AS4.0, An Ancillary Services Framework for TSOs and DSOs Interaction

By S. Ali Pourmousavi, Giulia De Zotti, Juan M. Morales, and Henrik Madsen

Due to the increasing share of intermittent energy resources in the generation portfolio, conventional power plants with synchronous generators are forced to retire because of low energy prices and strict environmental policies. These resources are the main sources of regulation services in the network, such as inertia, primary and secondary frequency regulation. The increase in renewable generation coinciding with the retirement of conventional generators, raises concerns over the Ancillary Services (AS) provision in the future, as one of the main challenges in a grid with a large renewable penetration.
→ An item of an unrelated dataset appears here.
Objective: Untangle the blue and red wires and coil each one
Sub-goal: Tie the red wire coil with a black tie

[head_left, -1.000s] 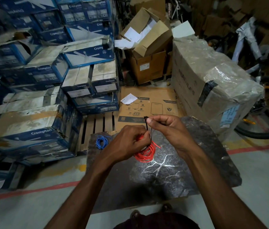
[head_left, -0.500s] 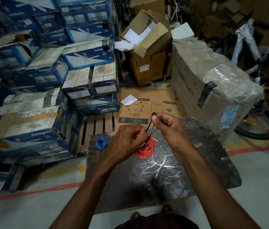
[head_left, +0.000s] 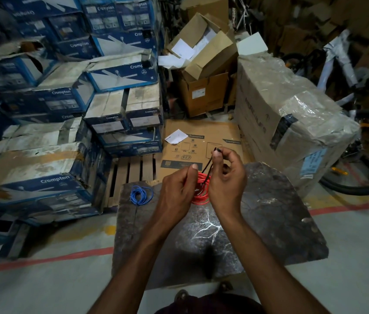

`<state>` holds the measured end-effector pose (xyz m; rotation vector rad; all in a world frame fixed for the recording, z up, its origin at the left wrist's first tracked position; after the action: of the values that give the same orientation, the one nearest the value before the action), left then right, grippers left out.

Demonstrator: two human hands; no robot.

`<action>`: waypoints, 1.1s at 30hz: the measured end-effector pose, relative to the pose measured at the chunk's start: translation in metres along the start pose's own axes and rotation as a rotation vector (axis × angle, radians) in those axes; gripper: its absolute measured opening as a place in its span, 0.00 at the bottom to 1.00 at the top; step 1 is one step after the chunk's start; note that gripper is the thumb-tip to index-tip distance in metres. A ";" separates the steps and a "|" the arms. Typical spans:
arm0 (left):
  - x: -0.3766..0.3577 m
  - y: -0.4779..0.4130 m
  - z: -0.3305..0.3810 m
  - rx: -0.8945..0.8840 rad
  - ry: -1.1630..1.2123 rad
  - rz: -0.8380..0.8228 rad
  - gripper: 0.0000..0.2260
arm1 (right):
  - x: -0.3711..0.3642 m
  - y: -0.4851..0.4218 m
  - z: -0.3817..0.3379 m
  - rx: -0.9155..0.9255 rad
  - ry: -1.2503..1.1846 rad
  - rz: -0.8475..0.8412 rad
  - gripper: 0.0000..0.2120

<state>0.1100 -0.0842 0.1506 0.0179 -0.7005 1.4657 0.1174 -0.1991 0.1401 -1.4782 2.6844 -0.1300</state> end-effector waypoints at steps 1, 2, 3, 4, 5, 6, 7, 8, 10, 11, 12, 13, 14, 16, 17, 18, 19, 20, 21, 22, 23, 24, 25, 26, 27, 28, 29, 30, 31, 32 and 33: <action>-0.001 0.001 0.000 0.006 0.028 0.021 0.23 | -0.002 -0.001 0.000 0.015 0.008 0.011 0.06; -0.003 0.003 0.000 0.017 0.055 0.044 0.24 | -0.003 -0.002 0.000 0.022 0.015 0.016 0.06; -0.005 0.005 0.001 0.040 0.085 0.067 0.24 | -0.004 -0.004 0.000 0.035 0.026 0.020 0.07; -0.007 0.006 0.002 0.074 0.120 0.089 0.24 | -0.005 -0.005 -0.001 0.059 0.035 0.026 0.08; -0.009 0.008 0.005 0.118 0.156 0.109 0.23 | -0.006 -0.006 -0.003 0.091 0.038 0.032 0.07; -0.011 0.009 0.009 0.164 0.192 0.126 0.22 | -0.008 -0.006 -0.004 0.119 0.040 0.039 0.06; -0.012 0.008 0.013 0.204 0.225 0.139 0.21 | -0.009 -0.007 -0.006 0.140 0.044 0.050 0.05; -0.013 0.008 0.017 0.245 0.249 0.146 0.19 | -0.009 -0.007 -0.007 0.151 0.049 0.063 0.04; -0.013 0.005 0.021 0.359 0.288 0.168 0.14 | -0.009 -0.008 -0.008 0.155 0.053 0.082 0.03; -0.012 0.002 0.022 0.423 0.318 0.177 0.11 | -0.009 -0.008 -0.008 0.157 0.053 0.085 0.03; -0.011 0.000 0.023 0.469 0.351 0.182 0.09 | -0.008 -0.007 -0.007 0.161 0.051 0.081 0.03; -0.010 -0.002 0.022 0.481 0.380 0.186 0.09 | -0.009 -0.007 -0.007 0.169 0.049 0.072 0.04; -0.010 -0.004 0.023 0.483 0.413 0.189 0.10 | -0.010 -0.007 -0.006 0.175 0.046 0.060 0.04; -0.010 -0.006 0.024 0.510 0.481 0.201 0.12 | -0.012 -0.006 -0.008 0.182 0.029 0.047 0.05; -0.010 -0.007 0.025 0.529 0.512 0.209 0.13 | -0.013 -0.007 -0.010 0.185 0.019 0.047 0.07; -0.009 -0.006 0.025 0.551 0.545 0.214 0.13 | -0.013 -0.007 -0.011 0.192 0.017 0.047 0.10; -0.008 -0.006 0.025 0.566 0.574 0.214 0.13 | -0.013 -0.006 -0.011 0.200 0.018 0.049 0.11; -0.008 -0.006 0.026 0.581 0.605 0.201 0.14 | -0.013 -0.006 -0.011 0.208 0.017 0.048 0.10; -0.008 -0.005 0.024 0.588 0.628 0.180 0.16 | -0.012 -0.005 -0.010 0.215 0.014 0.044 0.08; -0.007 -0.005 0.024 0.603 0.651 0.158 0.18 | -0.012 -0.005 -0.009 0.223 0.009 0.040 0.06; -0.007 -0.005 0.023 0.618 0.663 0.144 0.19 | -0.012 -0.005 -0.008 0.236 0.006 0.037 0.05; -0.006 -0.006 0.023 0.636 0.678 0.141 0.20 | -0.012 -0.004 -0.007 0.251 0.007 0.035 0.05; -0.006 -0.006 0.023 0.646 0.686 0.146 0.20 | -0.013 -0.004 -0.006 0.265 0.010 0.035 0.05; -0.007 -0.007 0.022 0.656 0.697 0.146 0.20 | -0.013 -0.004 -0.007 0.278 0.015 0.037 0.05; -0.007 -0.008 0.023 0.657 0.705 0.147 0.19 | -0.014 -0.004 -0.007 0.286 0.025 0.041 0.05; -0.007 -0.008 0.024 0.660 0.714 0.153 0.18 | -0.014 -0.004 -0.007 0.290 0.035 0.044 0.05; -0.007 -0.009 0.024 0.658 0.729 0.156 0.17 | -0.014 -0.004 -0.007 0.294 0.043 0.046 0.06; -0.007 -0.009 0.023 0.658 0.751 0.157 0.15 | -0.014 -0.004 -0.007 0.298 0.046 0.042 0.06; -0.006 -0.009 0.022 0.654 0.774 0.159 0.13 | -0.014 -0.004 -0.007 0.300 0.046 0.034 0.07; -0.006 -0.009 0.022 0.656 0.799 0.161 0.11 | -0.014 -0.004 -0.007 0.297 0.045 0.024 0.07; -0.006 -0.009 0.022 0.656 0.811 0.157 0.10 | -0.014 -0.005 -0.007 0.294 0.048 0.013 0.07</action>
<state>0.1090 -0.0997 0.1693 -0.1235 0.4516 1.6231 0.1279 -0.1895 0.1482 -1.3821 2.5702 -0.5395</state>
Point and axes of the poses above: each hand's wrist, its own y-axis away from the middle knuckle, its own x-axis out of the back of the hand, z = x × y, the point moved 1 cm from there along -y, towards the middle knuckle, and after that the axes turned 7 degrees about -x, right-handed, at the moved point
Therefore, it is necessary to seek out cheaper and readily available flexibility resources for the system operation. Traditionally, AS used to be required only by the Transmission System Operator (TSO) at the high-voltage level. However, large penetration of rooftop solar PV in low-voltage networks is causing unprecedented issues for Distribution System Operators (DSOs), e.g., overvoltage, reverse power flows, and congestion. As a result, a comprehensive AS mechanism is needed to enhance TSOs and DSOs operation at different voltage levels so that the new dynamics and uncertainties can be handled in a secure, reliable and cost-effective manner.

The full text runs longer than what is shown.